Exercise details: Every line from the beginning of the data through the line containing "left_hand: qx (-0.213" should be reproduced exactly, and no further lines should be output.

Data below:
== Segment start ==
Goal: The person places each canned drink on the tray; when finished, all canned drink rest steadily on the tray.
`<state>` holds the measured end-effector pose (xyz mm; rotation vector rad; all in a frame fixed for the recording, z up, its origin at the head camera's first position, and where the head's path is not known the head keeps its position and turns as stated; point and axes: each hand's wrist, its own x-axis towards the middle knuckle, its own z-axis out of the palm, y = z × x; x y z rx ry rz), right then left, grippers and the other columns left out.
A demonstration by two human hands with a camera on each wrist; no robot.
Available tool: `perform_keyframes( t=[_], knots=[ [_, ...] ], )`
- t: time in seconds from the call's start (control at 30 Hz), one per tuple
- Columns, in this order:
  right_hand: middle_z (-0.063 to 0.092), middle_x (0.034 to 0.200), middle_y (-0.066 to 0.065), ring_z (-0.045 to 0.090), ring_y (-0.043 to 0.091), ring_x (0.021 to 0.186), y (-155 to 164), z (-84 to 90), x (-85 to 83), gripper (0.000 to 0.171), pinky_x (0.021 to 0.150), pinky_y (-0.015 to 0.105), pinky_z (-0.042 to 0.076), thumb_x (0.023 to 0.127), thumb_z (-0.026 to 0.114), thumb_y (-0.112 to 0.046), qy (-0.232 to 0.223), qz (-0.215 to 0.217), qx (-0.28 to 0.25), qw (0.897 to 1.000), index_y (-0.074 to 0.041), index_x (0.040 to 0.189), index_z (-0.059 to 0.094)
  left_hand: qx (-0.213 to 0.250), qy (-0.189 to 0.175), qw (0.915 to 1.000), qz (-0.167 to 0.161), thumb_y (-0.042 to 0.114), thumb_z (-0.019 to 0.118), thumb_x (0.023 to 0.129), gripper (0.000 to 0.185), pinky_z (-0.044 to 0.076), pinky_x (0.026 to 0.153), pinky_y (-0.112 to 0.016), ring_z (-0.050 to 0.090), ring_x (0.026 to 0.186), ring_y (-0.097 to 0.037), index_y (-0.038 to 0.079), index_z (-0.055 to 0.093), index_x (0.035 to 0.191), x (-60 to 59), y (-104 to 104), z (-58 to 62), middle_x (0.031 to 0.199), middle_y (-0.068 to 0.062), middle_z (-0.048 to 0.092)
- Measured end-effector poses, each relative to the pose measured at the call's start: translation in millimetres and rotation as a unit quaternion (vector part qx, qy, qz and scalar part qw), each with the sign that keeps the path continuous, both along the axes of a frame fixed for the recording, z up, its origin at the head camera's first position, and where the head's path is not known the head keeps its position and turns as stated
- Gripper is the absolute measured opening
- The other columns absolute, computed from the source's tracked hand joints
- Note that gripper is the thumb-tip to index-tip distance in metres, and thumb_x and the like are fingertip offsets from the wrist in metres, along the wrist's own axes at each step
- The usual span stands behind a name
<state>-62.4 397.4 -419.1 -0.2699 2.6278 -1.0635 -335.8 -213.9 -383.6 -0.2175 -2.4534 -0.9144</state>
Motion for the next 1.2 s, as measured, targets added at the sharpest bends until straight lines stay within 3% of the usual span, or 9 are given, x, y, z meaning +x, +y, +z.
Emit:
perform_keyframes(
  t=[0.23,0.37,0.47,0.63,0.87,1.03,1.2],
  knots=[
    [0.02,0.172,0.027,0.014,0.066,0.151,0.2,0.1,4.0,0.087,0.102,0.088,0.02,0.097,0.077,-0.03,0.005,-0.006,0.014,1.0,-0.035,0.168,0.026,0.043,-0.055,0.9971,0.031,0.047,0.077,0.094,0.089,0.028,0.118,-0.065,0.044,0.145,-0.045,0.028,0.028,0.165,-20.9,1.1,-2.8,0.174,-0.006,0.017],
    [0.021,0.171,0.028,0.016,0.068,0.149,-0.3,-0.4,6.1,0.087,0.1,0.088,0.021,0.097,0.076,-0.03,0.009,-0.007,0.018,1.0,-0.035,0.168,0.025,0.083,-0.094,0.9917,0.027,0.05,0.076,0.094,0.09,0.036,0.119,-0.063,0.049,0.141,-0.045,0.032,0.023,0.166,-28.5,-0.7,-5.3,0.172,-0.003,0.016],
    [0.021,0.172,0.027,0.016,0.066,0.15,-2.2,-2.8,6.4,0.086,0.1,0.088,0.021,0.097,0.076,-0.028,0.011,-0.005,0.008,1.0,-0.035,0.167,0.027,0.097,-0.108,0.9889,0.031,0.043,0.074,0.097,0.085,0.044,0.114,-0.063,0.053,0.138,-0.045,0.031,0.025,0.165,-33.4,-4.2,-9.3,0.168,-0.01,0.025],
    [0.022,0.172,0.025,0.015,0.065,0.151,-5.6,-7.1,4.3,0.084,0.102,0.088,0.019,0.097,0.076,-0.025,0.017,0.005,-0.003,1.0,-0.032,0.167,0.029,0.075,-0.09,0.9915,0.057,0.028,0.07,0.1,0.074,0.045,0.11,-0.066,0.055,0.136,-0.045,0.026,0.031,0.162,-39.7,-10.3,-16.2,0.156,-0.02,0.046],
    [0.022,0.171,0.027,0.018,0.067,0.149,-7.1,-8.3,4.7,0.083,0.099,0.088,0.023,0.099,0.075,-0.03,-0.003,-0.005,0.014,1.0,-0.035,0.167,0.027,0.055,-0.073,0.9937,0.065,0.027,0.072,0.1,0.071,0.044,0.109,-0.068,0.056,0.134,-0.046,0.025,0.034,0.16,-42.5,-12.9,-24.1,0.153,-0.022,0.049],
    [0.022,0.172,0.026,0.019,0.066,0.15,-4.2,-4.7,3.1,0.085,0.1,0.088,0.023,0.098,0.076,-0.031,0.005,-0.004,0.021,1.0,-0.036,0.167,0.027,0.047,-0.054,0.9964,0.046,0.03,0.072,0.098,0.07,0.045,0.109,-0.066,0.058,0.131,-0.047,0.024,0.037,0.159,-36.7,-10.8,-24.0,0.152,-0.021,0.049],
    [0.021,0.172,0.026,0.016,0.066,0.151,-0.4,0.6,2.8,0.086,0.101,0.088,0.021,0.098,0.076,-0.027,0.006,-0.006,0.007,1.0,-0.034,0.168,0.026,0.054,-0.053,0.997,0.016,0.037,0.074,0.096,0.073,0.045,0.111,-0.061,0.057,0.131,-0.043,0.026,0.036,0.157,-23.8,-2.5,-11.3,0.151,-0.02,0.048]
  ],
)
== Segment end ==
Answer for this exercise:
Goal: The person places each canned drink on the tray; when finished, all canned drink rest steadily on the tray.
`<state>` holds the measured end-effector pose (xyz mm; rotation vector rad; all in a frame fixed for the recording, z up, its origin at the head camera's first position, and where the head's path is not known the head keeps its position and turns as stated; point and axes: each hand's wrist, its own x-axis towards the middle knuckle, its own z-axis out of the palm, y = z × x; x y z rx ry rz), right then left, grippers and the other columns left out.
A demonstration by two human hands with a camera on each wrist; no robot.
Available tool: `perform_keyframes( t=[_], knots=[ [_, ...] ], )`
- t: time in seconds from the call's start (control at 30 Hz), one per tuple
- Columns, in this order:
  right_hand: middle_z (-0.063 to 0.092), middle_x (0.034 to 0.200), middle_y (-0.066 to 0.065), ring_z (-0.045 to 0.090), ring_y (-0.043 to 0.091), ring_x (0.021 to 0.186), y (-155 to 164), z (-84 to 90), x (-85 to 83), gripper (0.000 to 0.171), pinky_x (0.021 to 0.150), pinky_y (-0.015 to 0.105), pinky_z (-0.042 to 0.076), thumb_x (0.023 to 0.127), thumb_z (-0.026 to 0.114), thumb_y (-0.112 to 0.046), qy (-0.232 to 0.223), qz (-0.215 to 0.217), qx (-0.28 to 0.25), qw (0.897 to 1.000), index_y (-0.074 to 0.041), index_x (0.040 to 0.189), index_z (-0.059 to 0.094)
  left_hand: qx (-0.213 to 0.250), qy (-0.189 to 0.175), qw (0.915 to 1.000), qz (-0.167 to 0.161), thumb_y (-0.042 to 0.114), thumb_z (-0.019 to 0.118), thumb_x (0.023 to 0.129), gripper (0.000 to 0.185), pinky_z (-0.044 to 0.076), pinky_x (0.026 to 0.153), pinky_y (-0.112 to 0.016), ring_z (-0.050 to 0.090), ring_x (0.026 to 0.186), ring_y (-0.097 to 0.037), index_y (-0.038 to 0.079), index_z (-0.055 to 0.093), index_x (0.035 to 0.191), x (-60 to 59), y (-104 to 104), z (-58 to 62), middle_x (0.031 to 0.199), middle_y (-0.068 to 0.062), middle_z (-0.048 to 0.092)

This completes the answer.